Non è cambiato niente, al di fuori del volano pubblicitario e ben lo sanno i frettolosi passanti, che accelerano e assumono espressioni caparbie, quando stanno per passargli accanto.
Gli unici che fanno qualcosa di concreto - con tutti i limiti e l'occasionalità, per chi ne fruisce, - sono i volontari, laici e religiosi che vi si dedicano.
Una piccola percentuale testimone.
Per tutti i bisognosi, la differenza consiste o nella solitudine o nella compagnia.
Nella compagnia si riproducono tutte le differenziazioni e le sopraffazioni della nostra natura animale, trasferiti in una convenzionale cultura, solo per questo imposta; nella solitudine si agitano tutti i fantasmi dell'esclusione da una condizione di relazione che si conosce e dalla quale ci si sente espulsi per una qualche incongruità.

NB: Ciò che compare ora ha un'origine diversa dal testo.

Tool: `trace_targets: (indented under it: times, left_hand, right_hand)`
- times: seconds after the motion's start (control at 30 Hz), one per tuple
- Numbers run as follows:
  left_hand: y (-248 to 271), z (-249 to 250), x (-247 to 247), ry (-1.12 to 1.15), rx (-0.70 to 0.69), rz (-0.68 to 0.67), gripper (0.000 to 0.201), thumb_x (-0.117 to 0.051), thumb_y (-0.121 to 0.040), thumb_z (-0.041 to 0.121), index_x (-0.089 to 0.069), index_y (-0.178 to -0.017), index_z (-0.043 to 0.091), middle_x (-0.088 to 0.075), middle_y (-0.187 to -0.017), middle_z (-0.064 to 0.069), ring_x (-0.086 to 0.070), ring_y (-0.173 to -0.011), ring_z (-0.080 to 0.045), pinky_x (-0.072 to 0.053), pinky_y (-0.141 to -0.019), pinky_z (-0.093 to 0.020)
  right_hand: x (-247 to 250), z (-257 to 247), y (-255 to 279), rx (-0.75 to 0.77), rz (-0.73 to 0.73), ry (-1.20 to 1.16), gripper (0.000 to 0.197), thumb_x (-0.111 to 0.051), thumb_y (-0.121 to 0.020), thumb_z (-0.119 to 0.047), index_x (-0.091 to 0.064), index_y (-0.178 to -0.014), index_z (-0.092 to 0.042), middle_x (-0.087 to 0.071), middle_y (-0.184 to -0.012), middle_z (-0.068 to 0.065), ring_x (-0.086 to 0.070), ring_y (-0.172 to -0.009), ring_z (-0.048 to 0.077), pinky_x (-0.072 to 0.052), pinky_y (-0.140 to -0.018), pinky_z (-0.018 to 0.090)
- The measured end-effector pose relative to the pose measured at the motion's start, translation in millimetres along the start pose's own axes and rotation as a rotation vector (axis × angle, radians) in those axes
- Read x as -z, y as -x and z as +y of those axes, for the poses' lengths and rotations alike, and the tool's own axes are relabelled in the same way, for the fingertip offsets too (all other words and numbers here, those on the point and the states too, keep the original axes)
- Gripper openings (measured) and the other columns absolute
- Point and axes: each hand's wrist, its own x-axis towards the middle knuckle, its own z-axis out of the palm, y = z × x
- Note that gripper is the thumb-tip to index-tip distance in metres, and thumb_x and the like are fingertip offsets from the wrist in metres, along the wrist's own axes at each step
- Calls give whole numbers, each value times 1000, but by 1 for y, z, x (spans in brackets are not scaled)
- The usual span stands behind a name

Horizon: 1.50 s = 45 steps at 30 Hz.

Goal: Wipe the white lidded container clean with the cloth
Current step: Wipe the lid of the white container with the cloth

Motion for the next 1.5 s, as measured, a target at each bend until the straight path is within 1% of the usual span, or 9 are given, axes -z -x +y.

L'incongruità, in questo caso, è insita nell'essere precipitati in una condizione ignota, insospettabile, anche se fino ad allora così evidente ma rimossa, della quale non esiste riconoscimento né solidarietà alcuna: raramente qualche centesimo.
E' da questa paura che fuggono i passanti assenti, ma non inconsapevoli, che danno per scontato che l'immolazione si sia compiuta e che non bisogni farsi coinvolgere in una situazione precipitata.
Per cui, per chi è solo, l'unica soluzione, per noi e per loro, è la morte, che già vivono nell'unico inferno materiale e, soprattutto, esistenziale, mentre una massa di auto-purganti, inconsapevoli di essere sottosposti a clistere, si involvono in spire senza esito, mentre il paradiso pagano, culturalmente archeologico di quello in uso, è appannaggio di chi li ha ridotti così.
Non ancora per chi, ( per averne vissuto in qualche modo la condizione? ), continua a soccorrerli.